**Exercise directions:** Print all entries below exactly as they appear.
=== Given information ===
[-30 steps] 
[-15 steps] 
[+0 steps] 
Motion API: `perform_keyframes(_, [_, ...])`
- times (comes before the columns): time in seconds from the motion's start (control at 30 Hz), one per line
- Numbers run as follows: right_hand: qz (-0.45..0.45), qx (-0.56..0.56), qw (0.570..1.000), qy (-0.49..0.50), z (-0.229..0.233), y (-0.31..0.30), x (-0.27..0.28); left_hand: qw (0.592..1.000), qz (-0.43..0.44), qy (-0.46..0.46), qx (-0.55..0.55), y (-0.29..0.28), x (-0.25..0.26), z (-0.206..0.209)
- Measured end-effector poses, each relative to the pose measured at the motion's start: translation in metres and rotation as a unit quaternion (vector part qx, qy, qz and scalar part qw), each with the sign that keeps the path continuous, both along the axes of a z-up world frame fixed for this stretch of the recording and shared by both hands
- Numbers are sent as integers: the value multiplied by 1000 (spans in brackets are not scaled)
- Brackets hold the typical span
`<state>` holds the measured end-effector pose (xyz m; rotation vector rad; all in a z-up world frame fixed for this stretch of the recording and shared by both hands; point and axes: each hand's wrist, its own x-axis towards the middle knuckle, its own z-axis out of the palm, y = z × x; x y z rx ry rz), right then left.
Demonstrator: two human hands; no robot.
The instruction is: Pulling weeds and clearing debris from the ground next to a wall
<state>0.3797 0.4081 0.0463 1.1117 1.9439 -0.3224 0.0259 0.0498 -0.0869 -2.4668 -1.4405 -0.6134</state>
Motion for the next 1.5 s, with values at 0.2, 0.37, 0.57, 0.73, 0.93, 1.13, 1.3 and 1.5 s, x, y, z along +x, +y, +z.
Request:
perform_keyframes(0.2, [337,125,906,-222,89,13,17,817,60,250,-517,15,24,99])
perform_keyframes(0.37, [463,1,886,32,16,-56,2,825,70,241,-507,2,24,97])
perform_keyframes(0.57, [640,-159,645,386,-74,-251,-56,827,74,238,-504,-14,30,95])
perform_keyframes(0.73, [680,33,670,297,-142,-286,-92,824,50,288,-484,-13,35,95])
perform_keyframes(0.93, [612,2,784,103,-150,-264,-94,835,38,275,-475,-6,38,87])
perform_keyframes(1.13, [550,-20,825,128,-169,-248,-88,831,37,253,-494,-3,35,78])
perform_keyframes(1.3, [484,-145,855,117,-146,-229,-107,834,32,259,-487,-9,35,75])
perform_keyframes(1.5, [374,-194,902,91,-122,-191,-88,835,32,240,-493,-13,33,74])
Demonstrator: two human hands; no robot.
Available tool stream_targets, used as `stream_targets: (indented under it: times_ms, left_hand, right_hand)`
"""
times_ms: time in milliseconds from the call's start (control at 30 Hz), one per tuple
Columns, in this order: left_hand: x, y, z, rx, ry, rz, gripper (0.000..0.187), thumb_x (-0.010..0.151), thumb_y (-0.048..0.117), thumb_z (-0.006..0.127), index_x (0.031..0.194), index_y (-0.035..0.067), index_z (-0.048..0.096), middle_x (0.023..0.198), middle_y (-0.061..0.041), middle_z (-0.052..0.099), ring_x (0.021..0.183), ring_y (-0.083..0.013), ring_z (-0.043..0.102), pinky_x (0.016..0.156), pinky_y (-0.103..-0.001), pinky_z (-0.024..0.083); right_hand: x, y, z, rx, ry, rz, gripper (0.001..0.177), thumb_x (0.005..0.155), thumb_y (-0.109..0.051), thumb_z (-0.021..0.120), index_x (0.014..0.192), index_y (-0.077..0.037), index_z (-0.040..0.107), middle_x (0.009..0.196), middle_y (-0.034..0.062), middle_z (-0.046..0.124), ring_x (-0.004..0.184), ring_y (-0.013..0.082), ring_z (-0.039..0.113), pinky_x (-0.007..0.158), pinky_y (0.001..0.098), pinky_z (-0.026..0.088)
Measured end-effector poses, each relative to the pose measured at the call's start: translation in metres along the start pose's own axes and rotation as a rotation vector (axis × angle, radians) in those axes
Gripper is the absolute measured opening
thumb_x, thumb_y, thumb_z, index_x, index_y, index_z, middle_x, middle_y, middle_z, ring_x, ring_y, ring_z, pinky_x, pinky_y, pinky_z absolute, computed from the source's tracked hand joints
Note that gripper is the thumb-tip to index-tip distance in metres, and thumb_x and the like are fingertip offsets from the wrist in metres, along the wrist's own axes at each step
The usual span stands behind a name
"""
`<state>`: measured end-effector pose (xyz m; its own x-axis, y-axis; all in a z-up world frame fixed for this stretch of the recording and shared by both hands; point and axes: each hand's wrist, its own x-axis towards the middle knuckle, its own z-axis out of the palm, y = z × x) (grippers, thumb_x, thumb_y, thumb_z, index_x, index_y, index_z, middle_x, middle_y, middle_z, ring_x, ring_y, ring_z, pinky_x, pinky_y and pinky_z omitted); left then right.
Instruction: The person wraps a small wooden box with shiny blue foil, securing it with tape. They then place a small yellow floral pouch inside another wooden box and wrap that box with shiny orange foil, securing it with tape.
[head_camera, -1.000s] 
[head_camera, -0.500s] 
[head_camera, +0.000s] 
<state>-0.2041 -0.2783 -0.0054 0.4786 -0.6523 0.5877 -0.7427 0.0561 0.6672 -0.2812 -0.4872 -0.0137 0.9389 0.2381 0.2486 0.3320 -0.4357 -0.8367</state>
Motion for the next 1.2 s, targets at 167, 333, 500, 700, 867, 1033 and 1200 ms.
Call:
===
**Solved problem:**
[-30 steps] 
[-15 steps] 
[+0 steps] 
Motion API: `perform_keyframes(_, [_, ...])`
- times (comes before the columns): time in seconds from the motion's start (control at 30 Hz), one per line
- Numbers run as follows: right_hand: qz (-0.45..0.45), qx (-0.56..0.56), qw (0.570..1.000), qy (-0.49..0.50), z (-0.229..0.233), y (-0.31..0.30), x (-0.27..0.28); left_hand: qw (0.592..1.000), qz (-0.43..0.44), qy (-0.46..0.46), qx (-0.55..0.55), y (-0.29..0.28), x (-0.25..0.26), z (-0.206..0.209)
- Measured end-effector poses, each relative to the pose measured at the motion's start: translation in metres and rotation as a unit quaternion (vector part qx, qy, qz and scalar part qw), each with the sign that keeps the path continuous, both along the axes of a z-up world frame fixed for this stretch of the recording and shared by both hands
- Numbers are sent as integers: the value multiplied by 1000 (spans in brackets are not scaled)
- Brackets hold the typical span
`<state>` holds the measured end-effector pose (xyz m; rotation vector rad; all in a z-up world frame fixed for this stretch of the recording and shared by both hands; point and axes: each hand's wrist, its own x-axis towards the middle knuckle, its own z-axis out of the palm, y = z × x; x y z rx ry rz), right then left.
Demonstrator: two human hands; no robot.
The instruction is: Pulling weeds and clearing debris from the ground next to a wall
<state>0.3797 0.4081 0.0463 1.1117 1.9439 -0.3224 0.0259 0.0498 -0.0869 -2.4668 -1.4405 -0.6134</state>
Motion for the next 1.5 s, with values at 0.2, 0.37, 0.57, 0.73, 0.93, 1.13, 1.3 and 1.5 s, x, y, z along +x, +y, +z.
Request:
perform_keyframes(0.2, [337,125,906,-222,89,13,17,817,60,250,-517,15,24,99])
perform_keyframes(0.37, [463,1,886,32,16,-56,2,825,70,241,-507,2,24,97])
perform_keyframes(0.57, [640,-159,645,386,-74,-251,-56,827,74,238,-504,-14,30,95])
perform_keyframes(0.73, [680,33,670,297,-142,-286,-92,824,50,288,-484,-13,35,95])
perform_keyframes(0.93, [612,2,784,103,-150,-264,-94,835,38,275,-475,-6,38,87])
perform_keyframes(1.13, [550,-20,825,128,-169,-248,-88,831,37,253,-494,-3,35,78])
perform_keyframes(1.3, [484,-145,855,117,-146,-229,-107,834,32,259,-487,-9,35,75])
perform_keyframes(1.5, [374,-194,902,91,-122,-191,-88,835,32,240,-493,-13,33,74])
Demonstrator: two human hands; no robot.
Available tool stream_targets, used as `stream_targets: (indented under it: times_ms, left_hand, right_hand)`
"""
times_ms: time in milliseconds from the call's start (control at 30 Hz), one per tuple
Columns, in this order: left_hand: x, y, z, rx, ry, rz, gripper (0.000..0.187), thumb_x (-0.010..0.151), thumb_y (-0.048..0.117), thumb_z (-0.006..0.127), index_x (0.031..0.194), index_y (-0.035..0.067), index_z (-0.048..0.096), middle_x (0.023..0.198), middle_y (-0.061..0.041), middle_z (-0.052..0.099), ring_x (0.021..0.183), ring_y (-0.083..0.013), ring_z (-0.043..0.102), pinky_x (0.016..0.156), pinky_y (-0.103..-0.001), pinky_z (-0.024..0.083); right_hand: x, y, z, rx, ry, rz, gripper (0.001..0.177), thumb_x (0.005..0.155), thumb_y (-0.109..0.051), thumb_z (-0.021..0.120), index_x (0.014..0.192), index_y (-0.077..0.037), index_z (-0.040..0.107), middle_x (0.009..0.196), middle_y (-0.034..0.062), middle_z (-0.046..0.124), ring_x (-0.004..0.184), ring_y (-0.013..0.082), ring_z (-0.039..0.113), pinky_x (-0.007..0.158), pinky_y (0.001..0.098), pinky_z (-0.026..0.088)
Measured end-effector poses, each relative to the pose measured at the call's start: translation in metres along the start pose's own axes and rotation as a rotation vector (axis × angle, radians) in those axes
Gripper is the absolute measured opening
thumb_x, thumb_y, thumb_z, index_x, index_y, index_z, middle_x, middle_y, middle_z, ring_x, ring_y, ring_z, pinky_x, pinky_y, pinky_z absolute, computed from the source's tracked hand joints
Note that gripper is the thumb-tip to index-tip distance in metres, and thumb_x and the like are fingertip offsets from the wrist in metres, along the wrist's own axes at each step
The usual span stands behind a name
"""
`<state>`: measured end-effector pose (xyz m; its own x-axis, y-axis; all in a z-up world frame fixed for this stretch of the recording and shared by both hands; point and axes: each hand's wrist, its own x-axis towards the middle knuckle, its own z-axis out of the palm, y = z × x) (grippers, thumb_x, thumb_y, thumb_z, index_x, index_y, index_z, middle_x, middle_y, middle_z, ring_x, ring_y, ring_z, pinky_x, pinky_y and pinky_z omitted); left then right.
Instruction: The person wraps a small wooden box with shiny blue foil, securing it with tape. They then place a small yellow floral pouch inside another wooden box and wrap that box with shiny orange foil, securing it with tape.
[head_camera, -1.000s] 
[head_camera, -0.500s] 
[head_camera, +0.000s] 
<state>-0.2041 -0.2783 -0.0054 0.4786 -0.6523 0.5877 -0.7427 0.0561 0.6672 -0.2812 -0.4872 -0.0137 0.9389 0.2381 0.2486 0.3320 -0.4357 -0.8367</state>
Motion for the next 1.2 s, targets at 167, 333, 500, 700, 867, 1033 and 1200 ms.
Call:

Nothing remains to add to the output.